Endometriosis is defined as the presence of endometrial tissue outside the uterus. It is a benign pathology involving 15% of women of reproductive age. The sigmoid site represents 7% of endometriosis but it is the most frequent area in the digestive tract. We report two cases of colonic endometriosis in which the initial diagnosis suspected a malignant disease. Respectively, the patients were 31 and 48 years old. The first patient complained about abdominal pain with symptoms of intestinal obstruction and was classified after radiological examination as an intrasigmoid tumor with bladder adhesion.
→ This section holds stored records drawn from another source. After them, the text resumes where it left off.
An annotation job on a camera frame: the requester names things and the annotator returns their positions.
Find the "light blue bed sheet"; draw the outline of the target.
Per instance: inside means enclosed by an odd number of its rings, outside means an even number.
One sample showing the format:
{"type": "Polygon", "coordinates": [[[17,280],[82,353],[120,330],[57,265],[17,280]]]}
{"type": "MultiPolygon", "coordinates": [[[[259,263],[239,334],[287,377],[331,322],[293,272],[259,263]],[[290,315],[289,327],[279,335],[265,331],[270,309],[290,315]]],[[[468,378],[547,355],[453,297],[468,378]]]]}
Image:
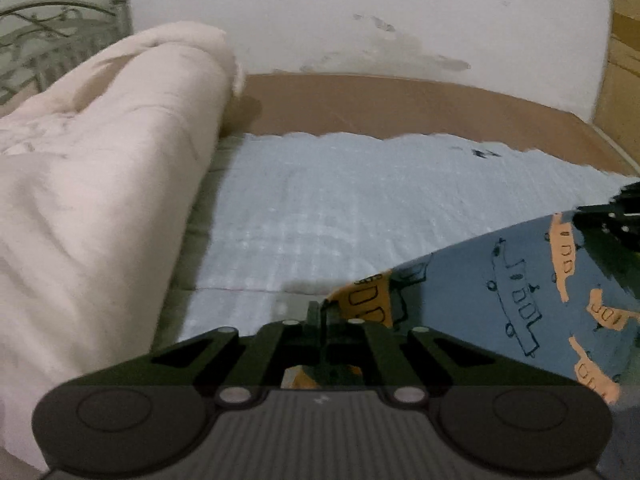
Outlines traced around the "light blue bed sheet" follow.
{"type": "Polygon", "coordinates": [[[632,180],[451,134],[232,136],[201,182],[158,321],[163,348],[244,335],[312,300],[506,226],[602,204],[632,180]]]}

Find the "blue orange patterned pants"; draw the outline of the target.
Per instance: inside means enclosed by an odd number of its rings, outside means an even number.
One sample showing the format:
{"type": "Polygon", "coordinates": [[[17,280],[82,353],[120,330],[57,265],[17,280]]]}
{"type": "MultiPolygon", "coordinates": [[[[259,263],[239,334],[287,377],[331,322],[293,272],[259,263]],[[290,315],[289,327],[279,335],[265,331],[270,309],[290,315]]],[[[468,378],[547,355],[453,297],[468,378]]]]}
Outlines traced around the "blue orange patterned pants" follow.
{"type": "Polygon", "coordinates": [[[311,304],[288,478],[634,479],[639,298],[582,247],[574,211],[510,226],[311,304]],[[492,384],[388,398],[334,356],[319,307],[401,335],[425,326],[492,356],[492,384]]]}

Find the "brown wooden bed frame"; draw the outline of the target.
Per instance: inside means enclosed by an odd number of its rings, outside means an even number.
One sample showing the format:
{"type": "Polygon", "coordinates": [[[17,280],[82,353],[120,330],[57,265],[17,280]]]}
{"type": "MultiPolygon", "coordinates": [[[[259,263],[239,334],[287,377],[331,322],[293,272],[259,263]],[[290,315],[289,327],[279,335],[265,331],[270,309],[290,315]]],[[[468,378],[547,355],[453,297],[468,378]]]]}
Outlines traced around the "brown wooden bed frame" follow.
{"type": "Polygon", "coordinates": [[[222,131],[321,136],[350,132],[389,139],[449,133],[514,150],[541,150],[577,165],[635,176],[638,162],[577,116],[483,89],[381,76],[250,75],[222,131]]]}

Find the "grey metal headboard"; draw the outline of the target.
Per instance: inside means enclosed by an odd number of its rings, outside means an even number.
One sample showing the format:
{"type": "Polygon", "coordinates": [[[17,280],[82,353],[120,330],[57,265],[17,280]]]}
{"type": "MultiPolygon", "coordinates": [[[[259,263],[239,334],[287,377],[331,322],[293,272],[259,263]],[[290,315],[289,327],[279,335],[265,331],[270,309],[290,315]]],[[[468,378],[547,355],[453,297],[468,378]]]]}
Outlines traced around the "grey metal headboard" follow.
{"type": "Polygon", "coordinates": [[[43,91],[111,44],[132,34],[130,0],[106,6],[38,0],[1,10],[1,103],[43,91]]]}

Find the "pink rolled comforter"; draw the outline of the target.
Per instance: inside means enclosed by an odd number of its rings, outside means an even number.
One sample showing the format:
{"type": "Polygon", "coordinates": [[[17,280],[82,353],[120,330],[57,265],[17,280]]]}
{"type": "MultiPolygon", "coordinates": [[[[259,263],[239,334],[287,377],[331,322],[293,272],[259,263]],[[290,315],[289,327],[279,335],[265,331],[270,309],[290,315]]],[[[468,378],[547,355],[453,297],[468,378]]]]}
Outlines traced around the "pink rolled comforter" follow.
{"type": "Polygon", "coordinates": [[[192,204],[242,70],[224,32],[160,25],[1,121],[1,474],[46,463],[32,411],[152,346],[192,204]]]}

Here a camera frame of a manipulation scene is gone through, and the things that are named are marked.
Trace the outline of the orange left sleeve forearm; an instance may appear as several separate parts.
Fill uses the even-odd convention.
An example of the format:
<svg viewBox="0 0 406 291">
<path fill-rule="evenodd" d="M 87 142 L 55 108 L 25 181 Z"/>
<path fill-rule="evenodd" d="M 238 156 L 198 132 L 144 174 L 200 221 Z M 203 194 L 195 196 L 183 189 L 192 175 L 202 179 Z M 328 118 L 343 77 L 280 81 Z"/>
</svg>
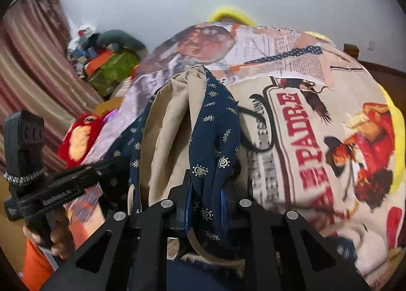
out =
<svg viewBox="0 0 406 291">
<path fill-rule="evenodd" d="M 22 282 L 30 291 L 39 291 L 54 274 L 53 267 L 45 255 L 29 239 L 25 242 L 25 256 L 22 267 Z"/>
</svg>

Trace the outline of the left hand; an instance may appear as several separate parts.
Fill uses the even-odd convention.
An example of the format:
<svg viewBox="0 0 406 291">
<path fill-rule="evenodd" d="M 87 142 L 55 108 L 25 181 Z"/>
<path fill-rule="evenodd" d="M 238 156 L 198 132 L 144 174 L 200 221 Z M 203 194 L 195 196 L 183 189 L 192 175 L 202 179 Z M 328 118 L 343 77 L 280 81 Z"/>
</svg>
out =
<svg viewBox="0 0 406 291">
<path fill-rule="evenodd" d="M 53 242 L 51 251 L 56 257 L 68 259 L 75 251 L 74 238 L 69 229 L 70 221 L 66 216 L 64 207 L 59 207 L 55 211 L 56 224 L 49 234 Z"/>
</svg>
The second patient was undergone for a radiological examination because of a bowel obstruction syndrom and a mass in the sigmoid colon was suspected. In both cases, sigmoid colon resection was performed and histological diagnosis was sigmoid endometriosis. Sigmoid endometriosis is rarely diagnosed before surgical excision. Suspicious bowel obstruction and malignant origin lead to large surgical excision. Histological examination is important to establish the diagnosis.
乙状结肠模拟恶性病变的子宫内膜异位症
子宫内膜异位症被定义为子宫外存在子宫内膜组织。这是一种良性病理,约15%的育龄妇女患有此病。乙状结肠部位占子宫内膜异位症的7%,但它是消化道中最常见的部位。我们报告两例结肠子宫内膜异位症的初步诊断怀疑恶性疾病。患者年龄分别为31岁和48岁。第一位患者主诉腹痛伴肠梗阻症状,经影像学检查为乙状结肠内肿瘤伴膀胱粘连。第二例患者因肠梗阻综合征接受放射检查,怀疑乙状结肠有肿块。两例患者均行乙状结肠切除术,组织学诊断为乙状结肠子宫内膜异位症。乙状体子宫内膜异位症很少在手术切除前确诊。可疑的肠梗阻和恶性来源导致大面积手术切除。组织学检查对确定诊断很重要。